La emoción que prima es la excitación. La rapidez con la que hablan y la vivacidad de su pensamiento son evidentes. Esto quiere decir que su condición es apreciable a simple vista y cualquiera la puede percibir. Por lo mismo, este tipo de trastorno suele tener grandes consecuencias.

Persona con fuga de ideas

Un trastorno grave

La fuga de ideas está catalogada como un trastorno grave, ya que la persona afectada pierde por completo su funcionalidad social. Es imposible comunicarse con ella y, en esa medida, no puede participar de la vida colectiva en tanto hay una ruptura imposible de salvar.

Así, es importante que el diagnóstico lo haga un profesional experimentado, ya que este trastorno guarda mucha similitud con algunas anomalías de tipo cognitivo o que afectan la inteligencia, así como con los estados premórbidos de algunas formas de esquizofrenia.

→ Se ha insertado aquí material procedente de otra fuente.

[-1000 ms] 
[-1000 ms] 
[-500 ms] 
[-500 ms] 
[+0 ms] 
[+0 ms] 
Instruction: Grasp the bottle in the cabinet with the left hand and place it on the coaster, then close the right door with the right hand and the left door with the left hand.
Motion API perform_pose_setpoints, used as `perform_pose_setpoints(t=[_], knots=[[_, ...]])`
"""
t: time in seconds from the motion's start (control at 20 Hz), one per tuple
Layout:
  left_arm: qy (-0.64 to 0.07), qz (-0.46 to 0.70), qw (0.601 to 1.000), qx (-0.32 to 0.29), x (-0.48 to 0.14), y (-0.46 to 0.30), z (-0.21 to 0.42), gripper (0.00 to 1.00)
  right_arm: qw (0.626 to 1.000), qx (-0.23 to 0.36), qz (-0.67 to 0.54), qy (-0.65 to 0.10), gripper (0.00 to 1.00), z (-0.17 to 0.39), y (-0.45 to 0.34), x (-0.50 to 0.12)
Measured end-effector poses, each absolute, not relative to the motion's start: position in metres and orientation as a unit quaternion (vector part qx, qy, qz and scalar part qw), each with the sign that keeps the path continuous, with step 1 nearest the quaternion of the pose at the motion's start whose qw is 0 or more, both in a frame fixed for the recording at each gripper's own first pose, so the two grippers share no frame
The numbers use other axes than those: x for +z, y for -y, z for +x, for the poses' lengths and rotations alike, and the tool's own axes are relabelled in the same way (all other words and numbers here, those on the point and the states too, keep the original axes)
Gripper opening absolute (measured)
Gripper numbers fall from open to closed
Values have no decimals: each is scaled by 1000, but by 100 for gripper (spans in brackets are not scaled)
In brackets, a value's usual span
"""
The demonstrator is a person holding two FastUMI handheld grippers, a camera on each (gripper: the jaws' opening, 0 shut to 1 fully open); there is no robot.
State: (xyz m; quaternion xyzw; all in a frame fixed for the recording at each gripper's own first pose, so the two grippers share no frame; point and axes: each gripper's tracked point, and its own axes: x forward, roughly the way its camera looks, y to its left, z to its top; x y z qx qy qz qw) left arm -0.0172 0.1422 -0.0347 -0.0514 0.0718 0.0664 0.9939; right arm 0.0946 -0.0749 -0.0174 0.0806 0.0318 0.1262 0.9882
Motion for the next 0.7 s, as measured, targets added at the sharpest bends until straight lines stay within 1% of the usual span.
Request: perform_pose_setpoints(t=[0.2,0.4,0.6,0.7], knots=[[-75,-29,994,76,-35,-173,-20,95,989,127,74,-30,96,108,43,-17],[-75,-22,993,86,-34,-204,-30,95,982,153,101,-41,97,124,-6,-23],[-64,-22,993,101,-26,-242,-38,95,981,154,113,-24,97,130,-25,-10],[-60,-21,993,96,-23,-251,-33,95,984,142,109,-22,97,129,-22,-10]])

No existe un tratamiento específico para este tipo de trastorno. El psiquiatra debe valorar cada caso y establecer si se halla vinculado a otra patología. Según las condiciones específicas, establecerá un plan donde quedarán definidos los pasos a seguir.

Sauvagnat, F., & Sauvagnat, R. (1998). Fenómenos elementales y estabilizaciones en las psicosis maníaco-depresivas. Revista de la Asociación Española de Neuropsiquiatría., 18(67), 459-470.